As the dust settles on a 38-page ruling, the reality hitting mailers is consistent with our warning several weeks ago. The rate increases on Market Dominant Mail expected in July 2025 will be quite large due to 12 months of inflation plus two regulatory add-ons plus the impact of the volume incentive promotion.
In January, United States Postal Service Market Dominant mail volume dropped 6.2% while packages fell 8.1%. Without the workers’ compensation adjustment, the agency lost $610 million in January.
Operating revenue missed plan by 4.8% bringing the year-to-date (YTD) shortfall to 2%.
Competitive packages continued to disappoint in January, missing planned volume by 12.8%.
As the election gains have been offset, mail volume is flat YTD. Packages are not compensating for mail loss as their volume is down 2.1% YTD. Total volume is off 0.2% YTD.
After removing non-cash workers’ compensation, USPS’s year-to-date net loss through January is $1.1 billion, compared to a plan of $839 million and SPLY of $1.4 billion. The planned loss for the year (which also doesn’t include non-cash workers’ compensation) is $6.9 billion.
Both monthly and YTD USPS financial results are getting worse by the month so far in FY 2025.
Analysis by CanadaHelps shows that charities lost a net $266 million in donations during the Canada Post strike this past holiday season. According to a news release, “Using models developed by CanadaHelps, charities would have expected $396 million in donations via direct mail during the period from November 16 to December 31, had there been no strike. Charities likely raised an estimated $130 million in additional online donations beyond normal expectations, due to the impact of the strike.”
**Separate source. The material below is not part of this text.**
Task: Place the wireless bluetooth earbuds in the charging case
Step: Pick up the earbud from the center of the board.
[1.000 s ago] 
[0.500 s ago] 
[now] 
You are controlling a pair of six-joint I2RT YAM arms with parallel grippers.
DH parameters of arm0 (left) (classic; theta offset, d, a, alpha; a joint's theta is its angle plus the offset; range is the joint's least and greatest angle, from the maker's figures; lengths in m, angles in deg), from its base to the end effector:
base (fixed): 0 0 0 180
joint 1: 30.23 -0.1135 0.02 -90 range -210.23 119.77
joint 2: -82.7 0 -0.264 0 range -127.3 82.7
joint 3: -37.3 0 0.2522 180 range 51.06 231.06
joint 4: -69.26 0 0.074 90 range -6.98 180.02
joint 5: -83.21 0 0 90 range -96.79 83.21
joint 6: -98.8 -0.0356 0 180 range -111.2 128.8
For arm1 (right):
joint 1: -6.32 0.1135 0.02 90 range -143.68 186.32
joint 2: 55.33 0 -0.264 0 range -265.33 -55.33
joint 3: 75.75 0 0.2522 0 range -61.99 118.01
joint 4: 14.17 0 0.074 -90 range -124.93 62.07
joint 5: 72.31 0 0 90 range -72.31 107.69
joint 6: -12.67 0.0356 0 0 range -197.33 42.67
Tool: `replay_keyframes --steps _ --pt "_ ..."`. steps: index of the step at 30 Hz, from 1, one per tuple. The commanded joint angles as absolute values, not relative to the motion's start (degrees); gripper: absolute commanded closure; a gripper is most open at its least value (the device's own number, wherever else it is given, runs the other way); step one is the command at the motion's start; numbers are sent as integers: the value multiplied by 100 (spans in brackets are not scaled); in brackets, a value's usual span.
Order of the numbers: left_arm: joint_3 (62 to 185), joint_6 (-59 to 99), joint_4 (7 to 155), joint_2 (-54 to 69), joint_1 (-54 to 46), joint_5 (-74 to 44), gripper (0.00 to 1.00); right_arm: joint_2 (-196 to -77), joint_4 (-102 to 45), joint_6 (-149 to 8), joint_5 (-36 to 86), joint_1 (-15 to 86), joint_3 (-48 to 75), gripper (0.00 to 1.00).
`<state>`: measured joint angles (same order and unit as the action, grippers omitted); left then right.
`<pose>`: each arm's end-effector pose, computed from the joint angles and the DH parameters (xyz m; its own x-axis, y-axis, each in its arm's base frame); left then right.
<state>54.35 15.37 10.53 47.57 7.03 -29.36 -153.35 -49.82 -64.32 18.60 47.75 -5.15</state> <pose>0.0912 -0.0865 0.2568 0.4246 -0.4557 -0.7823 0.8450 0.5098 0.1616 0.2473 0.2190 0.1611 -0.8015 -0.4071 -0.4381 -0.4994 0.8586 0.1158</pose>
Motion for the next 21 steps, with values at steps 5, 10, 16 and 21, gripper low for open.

This result is not surprising given the reliance on mail that many nonprofits continue to experience. Canada’s population is 12% of the U.S., so we can imagine what the impact of losing mail service would be in our nation. Instead of a strike, many nonprofits are enduring something akin to “death by a thousand cuts” as repeated above-inflation rate increases have reduced their ability to afford postal mail.
The prospect of rate increases ranging from 10% to 12% or more in July threatens to continue the forced reduction in funds raised and services offered by our charities.